◆ Action item:
With the images removed, reproduce each entry below word for word.

--- Records supplied Enclosed Below ---

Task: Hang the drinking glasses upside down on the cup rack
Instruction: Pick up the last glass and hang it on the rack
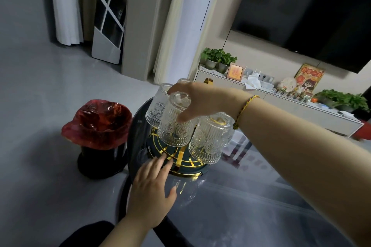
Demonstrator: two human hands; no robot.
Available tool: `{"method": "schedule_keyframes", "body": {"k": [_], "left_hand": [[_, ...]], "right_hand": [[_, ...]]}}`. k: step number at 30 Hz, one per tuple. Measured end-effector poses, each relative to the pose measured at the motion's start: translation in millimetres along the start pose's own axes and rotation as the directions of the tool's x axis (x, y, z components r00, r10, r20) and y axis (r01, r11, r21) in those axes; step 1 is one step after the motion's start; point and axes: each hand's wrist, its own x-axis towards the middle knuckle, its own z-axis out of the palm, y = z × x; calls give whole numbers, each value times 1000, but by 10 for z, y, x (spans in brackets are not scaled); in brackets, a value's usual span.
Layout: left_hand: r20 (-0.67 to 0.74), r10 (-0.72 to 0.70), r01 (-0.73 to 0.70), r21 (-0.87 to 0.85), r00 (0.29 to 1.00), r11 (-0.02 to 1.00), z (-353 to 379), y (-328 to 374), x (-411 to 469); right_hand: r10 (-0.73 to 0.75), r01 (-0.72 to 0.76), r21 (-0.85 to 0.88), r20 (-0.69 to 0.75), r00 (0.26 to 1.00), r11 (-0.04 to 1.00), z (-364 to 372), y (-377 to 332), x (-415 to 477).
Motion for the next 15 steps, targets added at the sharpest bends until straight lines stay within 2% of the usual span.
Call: {"method": "schedule_keyframes", "body": {"k": [7,15], "left_hand": [[-38,22,-21,35,999,999,2,-2,10],[-41,18,-17,27,999,999,6,-6,11]], "right_hand": [[17,-16,-37,37,999,999,132,-9,-2],[34,-34,37,25,999,999,169,-20,-12]]}}
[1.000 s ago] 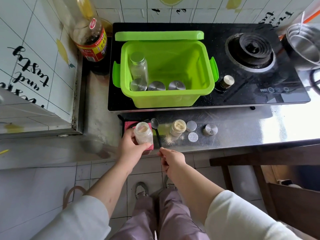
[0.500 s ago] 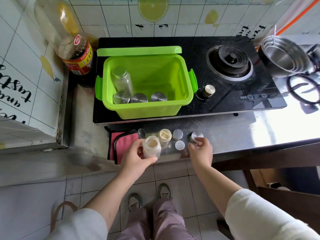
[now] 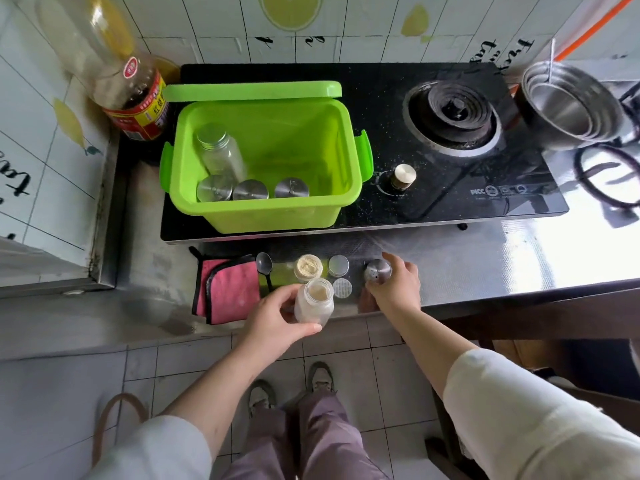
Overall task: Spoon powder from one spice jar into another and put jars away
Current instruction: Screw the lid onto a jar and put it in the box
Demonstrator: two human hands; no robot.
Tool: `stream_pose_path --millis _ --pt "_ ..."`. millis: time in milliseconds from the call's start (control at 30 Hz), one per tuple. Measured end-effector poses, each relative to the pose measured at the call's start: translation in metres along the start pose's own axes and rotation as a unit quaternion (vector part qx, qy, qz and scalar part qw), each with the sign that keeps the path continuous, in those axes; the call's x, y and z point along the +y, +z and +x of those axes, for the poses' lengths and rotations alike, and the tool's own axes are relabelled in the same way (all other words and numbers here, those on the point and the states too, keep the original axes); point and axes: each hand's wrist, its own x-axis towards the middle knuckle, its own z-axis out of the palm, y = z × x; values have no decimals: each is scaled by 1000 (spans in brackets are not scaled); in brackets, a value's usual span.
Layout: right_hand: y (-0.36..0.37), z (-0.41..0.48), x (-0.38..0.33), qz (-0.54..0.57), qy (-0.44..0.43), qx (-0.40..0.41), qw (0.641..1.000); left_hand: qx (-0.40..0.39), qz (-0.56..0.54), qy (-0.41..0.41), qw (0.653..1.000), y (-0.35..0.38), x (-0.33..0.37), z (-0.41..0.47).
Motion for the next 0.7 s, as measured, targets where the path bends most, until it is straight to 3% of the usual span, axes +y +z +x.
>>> stream_pose_path --millis 133,233,400,700 --pt "1 -6 -6 -94 -133 35 986 11 -3 -13 1000 4 -1 0" --pt "8 -11 -10 -186 -219 6 958 19 -3 -26 999 6 -5 0" --pt "19 -13 -9 -248 -226 -26 941 31 -1 -38 999 10 -8 -1" --pt "21 -6 -12 -253 -250 -43 934 33 -22 -49 998 20 -14 0"
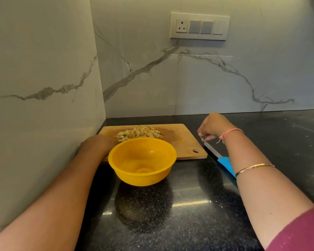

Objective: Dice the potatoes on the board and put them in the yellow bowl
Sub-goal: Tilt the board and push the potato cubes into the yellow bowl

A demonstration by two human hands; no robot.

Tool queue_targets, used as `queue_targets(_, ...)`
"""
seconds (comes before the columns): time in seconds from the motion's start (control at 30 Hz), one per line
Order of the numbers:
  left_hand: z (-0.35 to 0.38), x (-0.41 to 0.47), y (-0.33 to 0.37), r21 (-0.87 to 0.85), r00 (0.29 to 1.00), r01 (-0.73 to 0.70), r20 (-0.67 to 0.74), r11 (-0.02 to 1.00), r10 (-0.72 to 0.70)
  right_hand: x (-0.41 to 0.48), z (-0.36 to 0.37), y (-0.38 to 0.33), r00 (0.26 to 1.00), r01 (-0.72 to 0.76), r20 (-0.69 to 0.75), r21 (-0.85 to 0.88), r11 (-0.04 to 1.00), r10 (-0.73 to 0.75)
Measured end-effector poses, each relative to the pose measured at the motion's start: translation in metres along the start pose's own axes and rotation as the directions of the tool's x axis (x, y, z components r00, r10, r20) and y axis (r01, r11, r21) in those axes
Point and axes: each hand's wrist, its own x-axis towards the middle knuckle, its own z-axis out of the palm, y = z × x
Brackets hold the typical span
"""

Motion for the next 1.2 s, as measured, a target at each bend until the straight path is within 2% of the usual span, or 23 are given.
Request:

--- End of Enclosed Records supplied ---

◆ Completed exercise:
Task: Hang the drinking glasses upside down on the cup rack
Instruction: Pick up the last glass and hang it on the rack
Demonstrator: two human hands; no robot.
Available tool: `{"method": "schedule_keyframes", "body": {"k": [_], "left_hand": [[_, ...]], "right_hand": [[_, ...]]}}`. k: step number at 30 Hz, one per tuple. Measured end-effector poses, each relative to the pose measured at the motion's start: translation in millimetres along the start pose's own axes and rotation as the directions of the tool's x axis (x, y, z components r00, r10, r20) and y axis (r01, r11, r21) in those axes; step 1 is one step after the motion's start; point and axes: each hand's wrist, its own x-axis towards the middle knuckle, its own z-axis out of the palm, y = z × x; calls give whole numbers, each value times 1000, but by 10 for z, y, x (spans in brackets are not scaled); in brackets, a value's usual span.
Layout: left_hand: r20 (-0.67 to 0.74), r10 (-0.72 to 0.70), r01 (-0.73 to 0.70), r21 (-0.87 to 0.85), r00 (0.29 to 1.00), r11 (-0.02 to 1.00), z (-353 to 379), y (-328 to 374), x (-411 to 469); right_hand: r10 (-0.73 to 0.75), r01 (-0.72 to 0.76), r21 (-0.85 to 0.88), r20 (-0.69 to 0.75), r00 (0.26 to 1.00), r11 (-0.04 to 1.00), z (-364 to 372), y (-377 to 332), x (-415 to 477).
Motion for the next 15 steps, targets added at the sharpest bends until straight lines stay within 2% of the usual span.
Call: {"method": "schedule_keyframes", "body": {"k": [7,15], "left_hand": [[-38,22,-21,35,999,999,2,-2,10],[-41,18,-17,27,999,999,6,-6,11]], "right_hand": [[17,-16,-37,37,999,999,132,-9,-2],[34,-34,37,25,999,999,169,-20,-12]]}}
[1.000 s ago] 
[0.500 s ago] 
[now] 
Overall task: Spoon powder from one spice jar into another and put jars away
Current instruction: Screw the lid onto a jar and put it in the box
Demonstrator: two human hands; no robot.
Tool: `stream_pose_path --millis _ --pt "_ ..."`. millis: time in milliseconds from the call's start (control at 30 Hz), one per tuple. Measured end-effector poses, each relative to the pose measured at the call's start: translation in metres along the start pose's own axes and rotation as a unit quaternion (vector part qx, qy, qz and scalar part qw), each with the sign that keeps the path continuous, in those axes; the call's x, y and z point along the +y, +z and +x of those axes, for the poses' lengths and rotations alike, and the tool's own axes are relabelled in the same way (all other words and numbers here, those on the point and the states too, keep the original axes); point and axes: each hand's wrist, its own x-axis towards the middle knuckle, its own z-axis out of the palm, y = z × x; values have no decimals: each is scaled by 1000 (spans in brackets are not scaled); in brackets, a value's usual span.
Layout: right_hand: y (-0.36..0.37), z (-0.41..0.48), x (-0.38..0.33), qz (-0.54..0.57), qy (-0.44..0.43), qx (-0.40..0.41), qw (0.641..1.000); left_hand: qx (-0.40..0.39), qz (-0.56..0.54), qy (-0.41..0.41), qw (0.653..1.000), y (-0.35..0.38), x (-0.33..0.37), z (-0.41..0.47).
Motion for the next 0.7 s, as measured, targets where the path bends most, until it is straight to 3% of the usual span, axes +y +z +x.
>>> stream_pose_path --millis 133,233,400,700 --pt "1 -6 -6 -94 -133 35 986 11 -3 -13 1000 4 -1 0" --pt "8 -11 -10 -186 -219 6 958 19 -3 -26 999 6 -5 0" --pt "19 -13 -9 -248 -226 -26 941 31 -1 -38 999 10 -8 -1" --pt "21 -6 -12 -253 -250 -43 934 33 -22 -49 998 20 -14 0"

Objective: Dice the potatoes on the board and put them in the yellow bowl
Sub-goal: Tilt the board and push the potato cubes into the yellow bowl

A demonstration by two human hands; no robot.

Tool queue_targets, used as `queue_targets(_, ...)`
"""
seconds (comes before the columns): time in seconds from the motion's start (control at 30 Hz), one per line
Order of the numbers:
  left_hand: z (-0.35 to 0.38), x (-0.41 to 0.47), y (-0.33 to 0.37), r21 (-0.87 to 0.85), r00 (0.29 to 1.00), r01 (-0.73 to 0.70), r20 (-0.67 to 0.74), r11 (-0.02 to 1.00), r10 (-0.72 to 0.70)
  right_hand: x (-0.41 to 0.48), z (-0.36 to 0.37), y (-0.38 to 0.33), r00 (0.26 to 1.00), r01 (-0.72 to 0.76), r20 (-0.69 to 0.75), r21 (-0.85 to 0.88), r11 (-0.04 to 1.00), r10 (-0.73 to 0.75)
Measured end-effector poses, each relative to the pose measured at the motion's start: translation in metres along the start pose's own axes and rotation as the directions of the tool's x axis (x, y, z components r00, r10, r20) and y axis (r01, r11, r21) in those axes
Point and axes: each hand's wrist, its own x-axis towards the middle knuckle, its own z-axis out of the palm, y = z × x
Brackets hold the typical span
"""

Motion for the next 1.2 s, as measured, a target at each bend until the straight path is within 2% of the usual span, or 23 are given.
Request:

Nothing more is needed to finish the exercise.